Using the material that follows, output exactly the lines from the one containing "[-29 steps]" through the one containing "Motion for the", with both ends kept.
:: Dataset excerpt ::
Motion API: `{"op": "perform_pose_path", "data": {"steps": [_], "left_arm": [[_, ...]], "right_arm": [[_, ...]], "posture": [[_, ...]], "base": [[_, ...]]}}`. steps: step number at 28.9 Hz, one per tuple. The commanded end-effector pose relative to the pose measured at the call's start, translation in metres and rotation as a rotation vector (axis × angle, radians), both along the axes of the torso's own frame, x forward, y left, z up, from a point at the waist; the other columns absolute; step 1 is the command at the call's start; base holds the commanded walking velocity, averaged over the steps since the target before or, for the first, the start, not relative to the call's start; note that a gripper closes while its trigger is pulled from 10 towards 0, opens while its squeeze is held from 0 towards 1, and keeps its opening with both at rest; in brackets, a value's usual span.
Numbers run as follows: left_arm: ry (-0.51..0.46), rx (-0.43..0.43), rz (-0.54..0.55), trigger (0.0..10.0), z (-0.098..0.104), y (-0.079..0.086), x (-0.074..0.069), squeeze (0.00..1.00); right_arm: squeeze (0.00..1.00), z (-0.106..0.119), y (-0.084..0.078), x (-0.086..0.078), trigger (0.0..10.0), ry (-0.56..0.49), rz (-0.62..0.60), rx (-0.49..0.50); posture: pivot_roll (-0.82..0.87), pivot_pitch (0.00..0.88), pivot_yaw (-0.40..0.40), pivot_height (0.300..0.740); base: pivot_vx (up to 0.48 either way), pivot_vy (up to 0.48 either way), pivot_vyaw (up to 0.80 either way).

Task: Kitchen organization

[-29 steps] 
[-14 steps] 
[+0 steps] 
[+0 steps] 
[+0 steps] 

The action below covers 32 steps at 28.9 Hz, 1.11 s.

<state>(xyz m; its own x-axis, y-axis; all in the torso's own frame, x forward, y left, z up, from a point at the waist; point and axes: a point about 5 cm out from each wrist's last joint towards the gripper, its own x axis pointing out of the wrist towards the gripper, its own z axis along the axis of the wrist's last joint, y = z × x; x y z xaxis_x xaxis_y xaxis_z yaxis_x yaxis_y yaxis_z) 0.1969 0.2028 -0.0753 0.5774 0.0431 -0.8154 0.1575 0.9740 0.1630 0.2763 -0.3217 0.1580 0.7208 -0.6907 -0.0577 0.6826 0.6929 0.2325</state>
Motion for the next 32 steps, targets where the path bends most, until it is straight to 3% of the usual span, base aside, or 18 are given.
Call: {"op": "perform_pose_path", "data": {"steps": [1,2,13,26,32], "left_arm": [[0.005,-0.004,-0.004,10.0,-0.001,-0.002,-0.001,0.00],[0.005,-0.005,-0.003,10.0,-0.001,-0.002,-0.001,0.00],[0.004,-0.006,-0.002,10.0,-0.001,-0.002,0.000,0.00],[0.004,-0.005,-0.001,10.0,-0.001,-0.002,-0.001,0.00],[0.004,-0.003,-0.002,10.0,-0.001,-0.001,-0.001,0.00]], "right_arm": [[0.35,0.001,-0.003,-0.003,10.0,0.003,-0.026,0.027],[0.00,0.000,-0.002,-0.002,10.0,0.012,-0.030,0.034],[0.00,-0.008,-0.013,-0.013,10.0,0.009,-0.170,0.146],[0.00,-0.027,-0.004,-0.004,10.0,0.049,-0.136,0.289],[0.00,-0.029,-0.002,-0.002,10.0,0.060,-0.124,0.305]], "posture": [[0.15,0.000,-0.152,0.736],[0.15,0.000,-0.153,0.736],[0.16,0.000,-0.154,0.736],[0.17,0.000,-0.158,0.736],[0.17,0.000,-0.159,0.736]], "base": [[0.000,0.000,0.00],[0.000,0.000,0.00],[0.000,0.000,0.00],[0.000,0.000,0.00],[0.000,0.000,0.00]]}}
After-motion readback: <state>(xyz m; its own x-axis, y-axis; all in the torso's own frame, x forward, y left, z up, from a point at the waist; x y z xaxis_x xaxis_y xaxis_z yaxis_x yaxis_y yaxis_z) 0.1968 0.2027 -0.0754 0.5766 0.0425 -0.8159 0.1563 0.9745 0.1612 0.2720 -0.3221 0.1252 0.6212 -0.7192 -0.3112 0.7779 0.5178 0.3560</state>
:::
# Problem solution:
[-29 steps] 
[-14 steps] 
[+0 steps] 
[+0 steps] 
[+0 steps] 

The action below covers 32 steps at 28.9 Hz, 1.11 s.

<state>(xyz m; its own x-axis, y-axis; all in the torso's own frame, x forward, y left, z up, from a point at the waist; point and axes: a point about 5 cm out from each wrist's last joint towards the gripper, its own x axis pointing out of the wrist towards the gripper, its own z axis along the axis of the wrist's last joint, y = z × x; x y z xaxis_x xaxis_y xaxis_z yaxis_x yaxis_y yaxis_z) 0.1969 0.2028 -0.0753 0.5774 0.0431 -0.8154 0.1575 0.9740 0.1630 0.2763 -0.3217 0.1580 0.7208 -0.6907 -0.0577 0.6826 0.6929 0.2325</state>
Motion for the next 32 steps, targets where the path bends most, until it is straight to 3% of the usual span, base aside, or 18 are given.

That is the complete answer.